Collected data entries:
• • • •

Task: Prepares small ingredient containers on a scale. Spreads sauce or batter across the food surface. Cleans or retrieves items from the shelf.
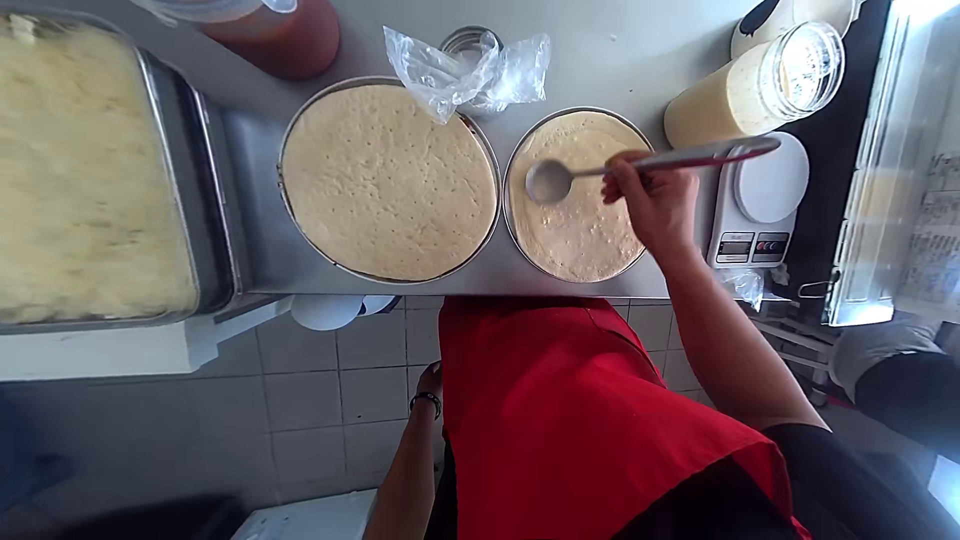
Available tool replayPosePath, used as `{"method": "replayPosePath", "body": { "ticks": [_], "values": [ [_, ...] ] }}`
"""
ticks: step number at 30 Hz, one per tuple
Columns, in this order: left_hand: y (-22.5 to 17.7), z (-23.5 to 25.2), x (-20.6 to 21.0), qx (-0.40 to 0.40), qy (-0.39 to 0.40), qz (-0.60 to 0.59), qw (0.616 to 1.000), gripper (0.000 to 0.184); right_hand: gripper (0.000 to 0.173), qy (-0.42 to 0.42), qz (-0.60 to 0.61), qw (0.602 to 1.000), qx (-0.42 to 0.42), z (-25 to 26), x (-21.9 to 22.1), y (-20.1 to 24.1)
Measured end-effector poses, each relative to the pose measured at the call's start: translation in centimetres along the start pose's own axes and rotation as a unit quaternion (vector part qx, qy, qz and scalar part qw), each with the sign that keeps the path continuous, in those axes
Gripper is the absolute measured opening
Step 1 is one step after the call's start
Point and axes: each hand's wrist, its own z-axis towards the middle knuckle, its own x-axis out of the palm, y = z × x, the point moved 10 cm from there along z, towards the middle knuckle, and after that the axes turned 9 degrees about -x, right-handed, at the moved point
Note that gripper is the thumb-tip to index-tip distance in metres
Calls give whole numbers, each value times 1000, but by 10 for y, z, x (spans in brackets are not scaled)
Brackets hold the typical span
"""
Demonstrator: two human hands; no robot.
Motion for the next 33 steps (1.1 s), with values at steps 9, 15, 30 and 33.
{"method": "replayPosePath", "body": {
  "ticks": [9,15,30,33],
  "values": [
    [3,14,0,0,7,-6,1000,37,23,-31,-34,997,55,-12,-20,-7],
    [-17,-8,-10,34,-2,12,999,37,27,-95,-62,984,141,-35,-72,-30],
    [-28,27,-16,34,1,71,997,39,22,-164,3,976,143,-33,-54,-34],
    [-20,41,-16,64,-2,62,996,39,21,-206,18,965,162,-20,-61,-45]
  ]
}}
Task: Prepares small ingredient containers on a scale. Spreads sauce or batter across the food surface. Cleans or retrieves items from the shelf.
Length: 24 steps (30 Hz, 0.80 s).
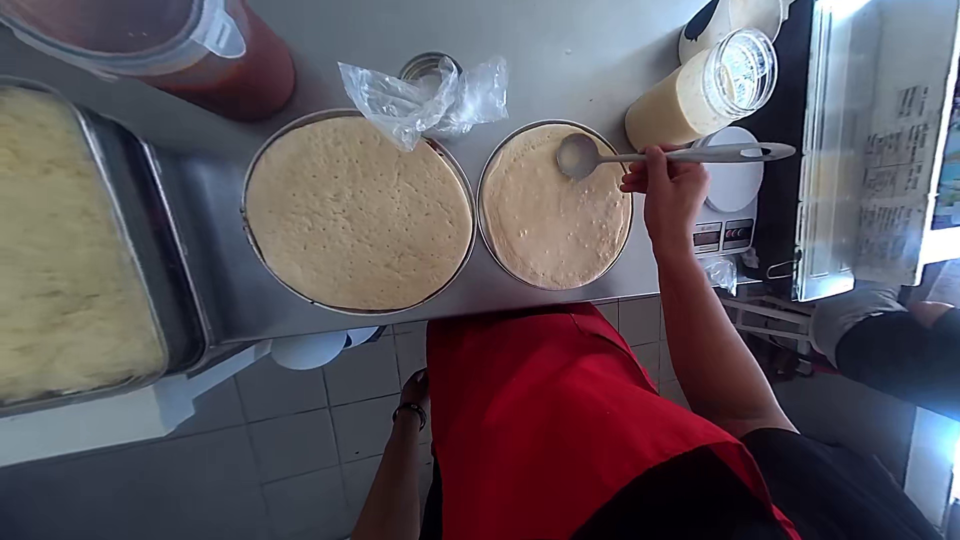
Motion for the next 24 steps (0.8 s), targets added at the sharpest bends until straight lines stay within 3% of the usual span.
{"method": "replayPosePath", "body": {
  "ticks": [7,11,15,18,20,24],
  "values": [
    [0,-1,-1,-17,-3,15,1000,39,25,13,-60,998,27,-42,-47,-10],
    [-2,-15,4,-9,-5,3,1000,38,24,52,-97,994,16,-76,-31,9],
    [-8,-26,0,-2,-2,6,1000,38,19,28,-122,984,-126,-68,-56,51],
    [-2,1,-10,39,0,74,996,40,19,1,-123,957,-261,-75,-78,102],
    [-7,-11,-23,36,14,156,987,44,20,-7,-150,936,-319,-89,-78,121],
    [-41,-76,-52,14,46,327,944,48,17,52,-217,907,-356,-115,-25,84]
  ]
}}
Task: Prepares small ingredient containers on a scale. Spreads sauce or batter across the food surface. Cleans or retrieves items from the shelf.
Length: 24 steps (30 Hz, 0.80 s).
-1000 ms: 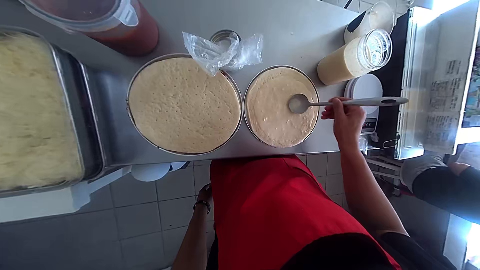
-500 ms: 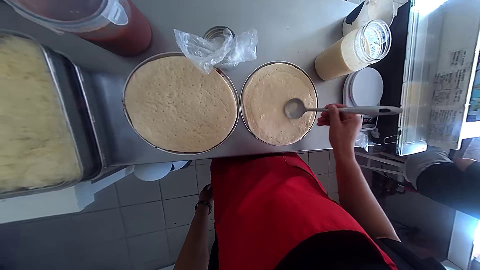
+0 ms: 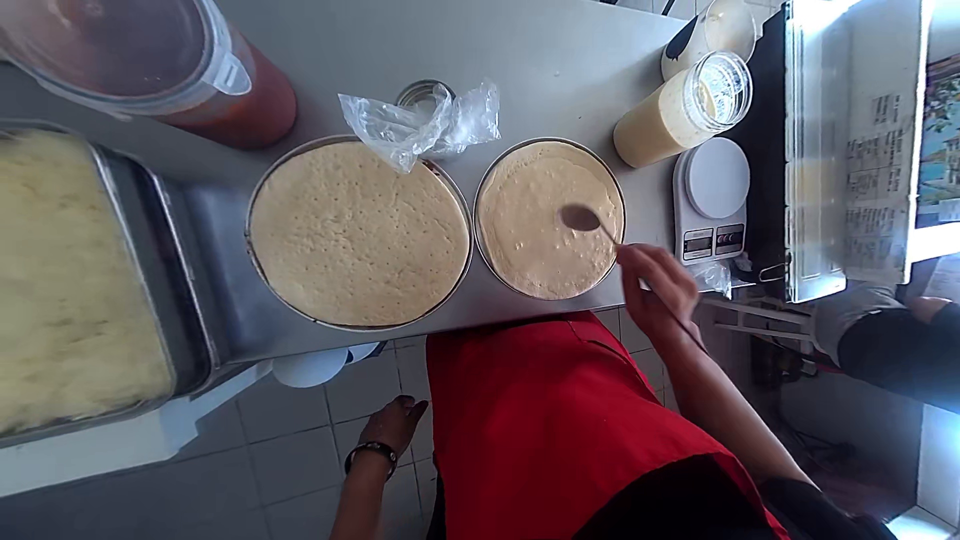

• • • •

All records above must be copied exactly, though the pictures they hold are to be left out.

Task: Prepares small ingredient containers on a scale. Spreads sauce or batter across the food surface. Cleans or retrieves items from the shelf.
Available tool replayPosePath, used as `{"method": "replayPosePath", "body": { "ticks": [_], "values": [ [_, ...] ] }}`
"""
ticks: step number at 30 Hz, one per tuple
Columns, in this order: left_hand: y (-22.5 to 17.7), z (-23.5 to 25.2), x (-20.6 to 21.0), qx (-0.40 to 0.40), qy (-0.39 to 0.40), qz (-0.60 to 0.59), qw (0.616 to 1.000), gripper (0.000 to 0.184); right_hand: gripper (0.000 to 0.173), qy (-0.42 to 0.42), qz (-0.60 to 0.61), qw (0.602 to 1.000), qx (-0.42 to 0.42), z (-25 to 26), x (-21.9 to 22.1), y (-20.1 to 24.1)
Measured end-effector poses, each relative to the pose measured at the call's start: translation in centimetres along the start pose's own axes and rotation as a unit quaternion (vector part qx, qy, qz and scalar part qw), each with the sign that keeps the path continuous, in those axes
Gripper is the absolute measured opening
Step 1 is one step after the call's start
Point and axes: each hand's wrist, its own z-axis towards the middle knuckle, its own x-axis out of the palm, y = z × x, the point moved 10 cm from there along z, towards the middle knuckle, and after that the axes turned 9 degrees about -x, right-handed, at the moved point
Note that gripper is the thumb-tip to index-tip distance in metres
Calls give whole numbers, each value times 1000, but by 10 for y, z, x (spans in brackets are not scaled)
Brackets hold the typical span
"""
Demonstrator: two human hands; no robot.
Motion for the next 33 steps (1.1 s), with values at steps 9, 15, 30 and 33.
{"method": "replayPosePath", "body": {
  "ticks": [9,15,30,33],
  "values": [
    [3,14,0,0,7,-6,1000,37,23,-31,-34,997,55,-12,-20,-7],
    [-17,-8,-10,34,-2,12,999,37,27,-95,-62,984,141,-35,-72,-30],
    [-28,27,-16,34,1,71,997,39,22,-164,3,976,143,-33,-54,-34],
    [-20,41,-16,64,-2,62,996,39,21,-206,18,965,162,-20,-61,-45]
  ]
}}
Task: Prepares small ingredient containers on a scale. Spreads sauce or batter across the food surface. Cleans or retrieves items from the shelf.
Length: 24 steps (30 Hz, 0.80 s).
Motion for the next 24 steps (0.8 s), targets added at the sharpest bends until straight lines stay within 3% of the usual span.
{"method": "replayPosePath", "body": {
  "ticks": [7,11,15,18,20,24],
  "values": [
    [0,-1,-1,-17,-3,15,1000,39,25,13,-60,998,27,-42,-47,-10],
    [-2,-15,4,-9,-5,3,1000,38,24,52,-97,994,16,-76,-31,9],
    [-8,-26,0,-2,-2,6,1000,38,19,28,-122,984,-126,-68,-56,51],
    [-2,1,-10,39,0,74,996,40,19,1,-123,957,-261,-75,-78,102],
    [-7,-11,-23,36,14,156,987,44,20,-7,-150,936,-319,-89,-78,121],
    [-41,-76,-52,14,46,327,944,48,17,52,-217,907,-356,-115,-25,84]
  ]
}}
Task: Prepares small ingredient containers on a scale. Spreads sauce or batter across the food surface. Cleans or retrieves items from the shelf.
Length: 24 steps (30 Hz, 0.80 s).
-1000 ms: 
-500 ms: 
+0 ms: 

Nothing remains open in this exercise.